▸ **TRY IT**: All of the entries below are to be repeated word for word.

[Data records]
---*---

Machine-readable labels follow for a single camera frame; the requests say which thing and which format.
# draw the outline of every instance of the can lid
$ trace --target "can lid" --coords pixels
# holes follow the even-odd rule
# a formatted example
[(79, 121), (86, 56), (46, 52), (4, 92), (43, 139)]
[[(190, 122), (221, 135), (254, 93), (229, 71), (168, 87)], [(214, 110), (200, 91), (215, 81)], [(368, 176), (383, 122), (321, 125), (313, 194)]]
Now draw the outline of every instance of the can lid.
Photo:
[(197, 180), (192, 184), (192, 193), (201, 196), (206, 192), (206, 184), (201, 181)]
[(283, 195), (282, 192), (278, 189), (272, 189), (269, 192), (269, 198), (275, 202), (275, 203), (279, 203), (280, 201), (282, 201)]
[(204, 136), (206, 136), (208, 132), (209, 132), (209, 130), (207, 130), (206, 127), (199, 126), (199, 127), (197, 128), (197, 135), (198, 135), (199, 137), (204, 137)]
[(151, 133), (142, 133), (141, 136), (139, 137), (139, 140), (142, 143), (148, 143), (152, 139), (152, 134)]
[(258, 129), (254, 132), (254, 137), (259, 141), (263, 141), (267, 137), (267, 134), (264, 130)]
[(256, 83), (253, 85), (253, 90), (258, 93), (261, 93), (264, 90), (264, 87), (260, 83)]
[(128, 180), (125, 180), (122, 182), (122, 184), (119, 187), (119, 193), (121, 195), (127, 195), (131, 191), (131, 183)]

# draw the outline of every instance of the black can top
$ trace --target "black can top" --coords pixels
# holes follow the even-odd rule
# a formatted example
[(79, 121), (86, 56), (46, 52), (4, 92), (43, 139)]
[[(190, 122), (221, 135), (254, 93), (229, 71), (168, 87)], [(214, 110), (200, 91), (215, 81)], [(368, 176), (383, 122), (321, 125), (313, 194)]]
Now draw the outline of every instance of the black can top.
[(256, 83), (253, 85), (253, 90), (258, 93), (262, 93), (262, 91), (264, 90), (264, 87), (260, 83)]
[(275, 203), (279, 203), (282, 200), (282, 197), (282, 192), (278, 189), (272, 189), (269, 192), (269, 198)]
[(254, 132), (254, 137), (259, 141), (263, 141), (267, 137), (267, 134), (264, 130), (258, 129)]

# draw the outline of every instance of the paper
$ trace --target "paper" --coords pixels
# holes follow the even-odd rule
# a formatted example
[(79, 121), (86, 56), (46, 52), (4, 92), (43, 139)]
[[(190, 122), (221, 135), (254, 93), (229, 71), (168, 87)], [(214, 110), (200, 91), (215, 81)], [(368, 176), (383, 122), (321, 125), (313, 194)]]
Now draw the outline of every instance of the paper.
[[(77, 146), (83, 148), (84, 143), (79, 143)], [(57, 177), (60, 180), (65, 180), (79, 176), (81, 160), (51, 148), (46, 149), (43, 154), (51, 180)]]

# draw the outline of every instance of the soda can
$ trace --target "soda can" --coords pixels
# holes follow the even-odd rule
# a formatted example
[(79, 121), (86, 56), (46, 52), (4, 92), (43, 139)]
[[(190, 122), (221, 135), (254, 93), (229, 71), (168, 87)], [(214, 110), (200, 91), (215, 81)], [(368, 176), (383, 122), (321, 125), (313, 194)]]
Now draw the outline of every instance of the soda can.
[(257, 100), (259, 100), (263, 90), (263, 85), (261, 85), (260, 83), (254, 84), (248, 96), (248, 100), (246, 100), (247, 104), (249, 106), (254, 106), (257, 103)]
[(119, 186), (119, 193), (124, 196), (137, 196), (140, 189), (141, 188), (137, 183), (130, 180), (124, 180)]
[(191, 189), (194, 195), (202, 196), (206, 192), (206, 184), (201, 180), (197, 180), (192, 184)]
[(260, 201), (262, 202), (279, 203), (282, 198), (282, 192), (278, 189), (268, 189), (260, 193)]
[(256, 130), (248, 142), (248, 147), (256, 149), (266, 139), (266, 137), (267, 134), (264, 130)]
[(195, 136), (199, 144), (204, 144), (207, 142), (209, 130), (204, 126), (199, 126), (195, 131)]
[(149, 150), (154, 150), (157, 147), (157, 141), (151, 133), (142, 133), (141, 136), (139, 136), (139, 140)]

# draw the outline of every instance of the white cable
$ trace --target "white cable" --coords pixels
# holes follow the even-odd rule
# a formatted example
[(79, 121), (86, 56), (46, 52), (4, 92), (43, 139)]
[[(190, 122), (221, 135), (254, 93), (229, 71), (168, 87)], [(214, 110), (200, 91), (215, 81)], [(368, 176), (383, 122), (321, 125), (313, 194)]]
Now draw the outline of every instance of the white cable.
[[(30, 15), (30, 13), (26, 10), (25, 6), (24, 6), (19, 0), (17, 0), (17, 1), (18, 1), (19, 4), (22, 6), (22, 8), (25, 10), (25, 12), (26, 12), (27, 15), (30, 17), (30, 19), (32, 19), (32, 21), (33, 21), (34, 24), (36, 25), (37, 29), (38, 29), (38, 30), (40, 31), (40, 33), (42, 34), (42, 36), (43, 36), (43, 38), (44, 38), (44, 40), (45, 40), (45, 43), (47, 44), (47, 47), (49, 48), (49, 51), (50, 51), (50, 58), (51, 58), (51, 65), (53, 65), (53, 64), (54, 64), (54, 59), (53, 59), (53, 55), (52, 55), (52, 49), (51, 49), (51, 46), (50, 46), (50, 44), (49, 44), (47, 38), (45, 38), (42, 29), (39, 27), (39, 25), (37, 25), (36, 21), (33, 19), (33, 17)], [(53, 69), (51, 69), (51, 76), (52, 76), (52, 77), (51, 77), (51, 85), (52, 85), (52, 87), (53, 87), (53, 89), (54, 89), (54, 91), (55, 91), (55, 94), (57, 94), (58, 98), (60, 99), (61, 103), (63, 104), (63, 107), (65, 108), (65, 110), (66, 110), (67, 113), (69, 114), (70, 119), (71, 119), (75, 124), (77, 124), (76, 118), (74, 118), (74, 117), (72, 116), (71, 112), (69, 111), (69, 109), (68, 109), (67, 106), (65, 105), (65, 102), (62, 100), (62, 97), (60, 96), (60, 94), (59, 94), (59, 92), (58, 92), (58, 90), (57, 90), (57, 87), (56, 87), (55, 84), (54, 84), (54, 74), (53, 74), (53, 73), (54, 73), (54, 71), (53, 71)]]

---*---

▸ **WRITTEN REPLY**:
Machine-readable labels follow for a single camera frame; the requests say which thing and which format.
# draw the outline of every instance of the can lid
$ trace --target "can lid" --coords pixels
# holes follow the even-odd rule
# a formatted example
[(79, 121), (86, 56), (46, 52), (4, 92), (43, 139)]
[[(190, 122), (221, 135), (254, 93), (229, 71), (168, 87)], [(214, 110), (200, 91), (215, 81)], [(368, 176), (383, 122), (321, 125), (313, 194)]]
Now draw the outline of every instance of the can lid.
Photo:
[(197, 180), (192, 184), (192, 193), (201, 196), (206, 192), (206, 184), (201, 181)]
[(283, 195), (282, 192), (278, 189), (272, 189), (269, 192), (269, 198), (275, 202), (275, 203), (279, 203), (280, 201), (282, 201)]
[(204, 136), (206, 136), (208, 132), (209, 132), (209, 130), (207, 130), (206, 127), (199, 126), (199, 127), (197, 128), (197, 135), (198, 135), (199, 137), (204, 137)]
[(151, 133), (142, 133), (141, 136), (139, 137), (139, 140), (142, 143), (148, 143), (152, 139), (152, 134)]
[(258, 129), (254, 132), (254, 137), (259, 141), (263, 141), (267, 137), (267, 134), (264, 130)]
[(256, 83), (253, 85), (253, 90), (258, 93), (261, 93), (264, 90), (264, 87), (260, 83)]
[(128, 180), (125, 180), (122, 182), (122, 184), (119, 187), (119, 193), (121, 195), (127, 195), (131, 191), (131, 183)]

# draw the outline of every instance of the black can top
$ trace --target "black can top" --coords pixels
# holes follow the even-odd rule
# a formatted example
[(79, 121), (86, 56), (46, 52), (4, 92), (43, 139)]
[[(190, 122), (221, 135), (254, 93), (229, 71), (168, 87)], [(214, 110), (200, 91), (215, 81)], [(368, 176), (383, 122), (321, 125), (313, 194)]]
Now draw the outline of every instance of the black can top.
[(256, 83), (253, 85), (253, 90), (258, 93), (262, 93), (262, 91), (264, 90), (264, 87), (260, 83)]
[(275, 203), (279, 203), (282, 200), (282, 197), (282, 192), (278, 189), (272, 189), (269, 192), (269, 198)]
[(254, 132), (254, 137), (259, 141), (263, 141), (267, 137), (267, 134), (264, 130), (258, 129)]

# draw the outline of every instance of the paper
$ trace --target "paper" --coords pixels
# holes follow the even-odd rule
# a formatted example
[(79, 121), (86, 56), (46, 52), (4, 92), (43, 139)]
[[(190, 122), (221, 135), (254, 93), (229, 71), (168, 87)], [(214, 110), (200, 91), (215, 81)], [(368, 176), (383, 122), (321, 125), (313, 194)]]
Now draw the outline of every instance of the paper.
[[(77, 146), (83, 148), (84, 143), (79, 143)], [(57, 177), (60, 180), (65, 180), (79, 176), (81, 160), (51, 148), (46, 149), (43, 154), (51, 180)]]

# draw the outline of every instance of the soda can
$ trace --target "soda can" --coords pixels
# holes follow the even-odd rule
# a formatted example
[(79, 121), (86, 56), (46, 52), (4, 92), (43, 139)]
[[(190, 122), (221, 135), (254, 93), (229, 71), (168, 87)], [(214, 110), (200, 91), (215, 81)], [(368, 176), (383, 122), (321, 125), (313, 194)]]
Now draw the outline of every instance of the soda can.
[(257, 100), (259, 100), (263, 90), (263, 85), (261, 85), (260, 83), (254, 84), (248, 96), (248, 100), (246, 100), (247, 104), (249, 106), (254, 106), (257, 103)]
[(119, 186), (119, 193), (124, 196), (137, 196), (140, 189), (141, 188), (137, 183), (130, 180), (124, 180)]
[(191, 189), (194, 195), (202, 196), (206, 192), (206, 184), (201, 180), (197, 180), (192, 184)]
[(260, 201), (262, 202), (279, 203), (282, 198), (282, 192), (278, 189), (268, 189), (260, 193)]
[(256, 130), (248, 142), (248, 147), (256, 149), (266, 139), (266, 137), (267, 134), (264, 130)]
[(195, 136), (199, 144), (204, 144), (207, 142), (209, 130), (204, 126), (199, 126), (195, 131)]
[(149, 150), (154, 150), (157, 147), (157, 141), (151, 133), (142, 133), (141, 136), (139, 136), (139, 140)]

# draw the outline of every instance of the white cable
$ trace --target "white cable" --coords pixels
# holes follow the even-odd rule
# a formatted example
[(79, 121), (86, 56), (46, 52), (4, 92), (43, 139)]
[[(190, 122), (221, 135), (254, 93), (229, 71), (168, 87)], [(214, 110), (200, 91), (215, 81)], [(368, 176), (383, 122), (321, 125), (313, 194)]]
Now draw the outline of every instance of the white cable.
[[(30, 15), (30, 13), (26, 10), (25, 6), (24, 6), (19, 0), (17, 0), (17, 1), (18, 1), (19, 4), (22, 6), (22, 8), (25, 10), (25, 12), (26, 12), (27, 15), (30, 17), (30, 19), (32, 19), (32, 21), (33, 21), (34, 24), (36, 25), (37, 29), (38, 29), (38, 30), (40, 31), (40, 33), (42, 34), (42, 36), (43, 36), (43, 38), (44, 38), (44, 40), (45, 40), (45, 43), (47, 44), (47, 47), (49, 48), (49, 51), (50, 51), (50, 58), (51, 58), (51, 65), (53, 65), (53, 64), (54, 64), (54, 59), (53, 59), (53, 55), (52, 55), (52, 49), (51, 49), (51, 46), (50, 46), (50, 44), (49, 44), (47, 38), (45, 38), (42, 29), (39, 27), (39, 25), (37, 25), (36, 21), (33, 19), (33, 17)], [(53, 69), (51, 69), (51, 76), (52, 76), (52, 77), (51, 77), (51, 85), (52, 85), (52, 87), (53, 87), (53, 89), (54, 89), (54, 91), (55, 91), (55, 94), (57, 94), (58, 98), (60, 99), (61, 103), (63, 104), (63, 107), (65, 108), (65, 110), (66, 110), (67, 113), (69, 114), (70, 119), (71, 119), (75, 124), (77, 124), (76, 118), (74, 118), (74, 117), (72, 116), (71, 112), (69, 111), (69, 109), (68, 109), (67, 106), (65, 105), (65, 102), (62, 100), (62, 97), (60, 96), (60, 94), (59, 94), (59, 92), (58, 92), (58, 90), (57, 90), (57, 87), (56, 87), (55, 84), (54, 84), (54, 74), (53, 74), (53, 73), (54, 73), (54, 71), (53, 71)]]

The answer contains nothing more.